Картины, рисуемые воображением, были страшны. Более того, с наступлением ночи стало холодать. Воздух сгустился, потяжелел, опускаясь на спящих путников свинцовым пологом, а после пролился моросью дождя. Редкие капли стучали по лиственному куполу убаюкивающе, и сам дождь скорее раздражал, чем причинял истинные неудобства, но от его влажных прикосновений к лицу становилось еще холоднее.
Мара, улегшаяся по соседству, во сне придвинулась к подруге и уткнулась лицом ей в затылок. Стало немного уютнее, и Ринайя начала проваливаться в забытье, когда услышала чьи-то тихие и осторожные шаги.
Рефлекс сработал мгновенно — рука нащупала рукоять небольшого кинжала, покоящегося вместе с ней под плащом, раньше, чем сознание узнало поступь Тагара. Парень еле заметно припадал на одну ногу — сказывались последствия неудачной охоты.

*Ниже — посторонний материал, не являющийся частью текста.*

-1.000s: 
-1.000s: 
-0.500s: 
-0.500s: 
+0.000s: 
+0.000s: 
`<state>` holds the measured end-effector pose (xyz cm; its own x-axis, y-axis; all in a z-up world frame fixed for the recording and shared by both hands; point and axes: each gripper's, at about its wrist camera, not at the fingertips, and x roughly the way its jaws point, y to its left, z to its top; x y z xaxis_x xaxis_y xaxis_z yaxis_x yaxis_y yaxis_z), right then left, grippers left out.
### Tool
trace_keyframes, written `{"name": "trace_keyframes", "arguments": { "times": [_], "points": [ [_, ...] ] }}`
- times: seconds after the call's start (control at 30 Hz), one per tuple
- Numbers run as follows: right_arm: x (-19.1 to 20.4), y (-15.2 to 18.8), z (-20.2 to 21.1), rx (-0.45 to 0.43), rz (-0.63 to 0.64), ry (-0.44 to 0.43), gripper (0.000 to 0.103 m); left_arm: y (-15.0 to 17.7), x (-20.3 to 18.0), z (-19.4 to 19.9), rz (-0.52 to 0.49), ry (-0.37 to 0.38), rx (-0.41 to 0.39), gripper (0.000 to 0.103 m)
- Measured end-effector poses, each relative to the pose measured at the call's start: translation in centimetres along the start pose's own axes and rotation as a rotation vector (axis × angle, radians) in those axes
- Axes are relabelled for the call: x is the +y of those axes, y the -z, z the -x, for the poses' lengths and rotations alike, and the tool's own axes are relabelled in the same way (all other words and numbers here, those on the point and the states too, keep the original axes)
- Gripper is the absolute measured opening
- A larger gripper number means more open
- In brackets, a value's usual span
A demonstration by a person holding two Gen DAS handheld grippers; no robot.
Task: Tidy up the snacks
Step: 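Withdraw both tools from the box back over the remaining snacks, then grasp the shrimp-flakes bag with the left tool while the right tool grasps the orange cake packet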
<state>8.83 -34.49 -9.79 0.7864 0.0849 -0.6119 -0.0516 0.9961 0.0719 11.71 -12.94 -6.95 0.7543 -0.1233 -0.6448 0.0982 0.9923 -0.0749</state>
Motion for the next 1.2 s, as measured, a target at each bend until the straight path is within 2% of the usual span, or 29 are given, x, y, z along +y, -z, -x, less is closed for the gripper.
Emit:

Он подошел почти вплотную и остановился. Ринайя лежала спиной и не видела его лица, но инстинкт самосохранения велел не шевелиться, лишь быть начеку, чтобы в случае…
В случае чего? Это же Тагар, друг детства и хороший приятель. Только что ему понадобилось здесь и сейчас?
Тагар постоял над ними с Марой, а потом на них обеих что-то опустилось.
Ринайя вздрогнула и, больше не таясь, обернулась на мужчину. Плащ все еще хранил ощущение сильного мужского тела.
— Оставь себе. Вымокнешь.
— Я у костра. Мне не холодно, — и парень-воин также тихо ушел обратно.
Тагар с Марой были обещаны друг другу с самого детства. Они наверняка поженились бы через год-другой, если б пророчество не начало сбываться так несвоевременно.
"Каково это — вести свою невесту в дар божеству?". Додумать Ринайя уже не успела: моментально согревшись под вторым покрывалом, она наконец уснула.
Лагерь пробудился на рассвете. Сонные маэвцы, потягиваясь, по очереди отходили по нужде и развешивали отсыревшие за ночь плащи на ветках соседствующих с костром молодых дубов.
Яра, заспанная и недовольная, взяла котелок и отправилась к реке — настала ее очередь готовить завтрак. И почти сразу же вернулась обратно, бегом, без котелка и оглашая утренний лес истошным визгом.
— Эсмина! — брюнетка, пуча глаза, указала рукой в сторону берега, спускающегося к небольшой речушке.
… Эсмина нашлась в нескольких метрах от защитного контура. Она лежала в мелкой воде прямо под крутым обрывом. Прозрачные потоки находили себе путь между камнями и омывали девичье тело, струясь между раскинутыми руками и ногами, играя распущенными, наполовину белыми волосами и жизнерадостно сияя в лучах восходящего солнца. Вода смыла кровь с израненных босых ступней и какие-либо эмоции с застывшего лица. Оно было совершенно безжизненно и невозмутимо: кожа приобрела синевато-алебастровый оттенок, а темные запавшие глаза смотрели прямо в небо. Рядом с ее левым бедром покачивался котелок, с испугу оброненный Ярой в реку.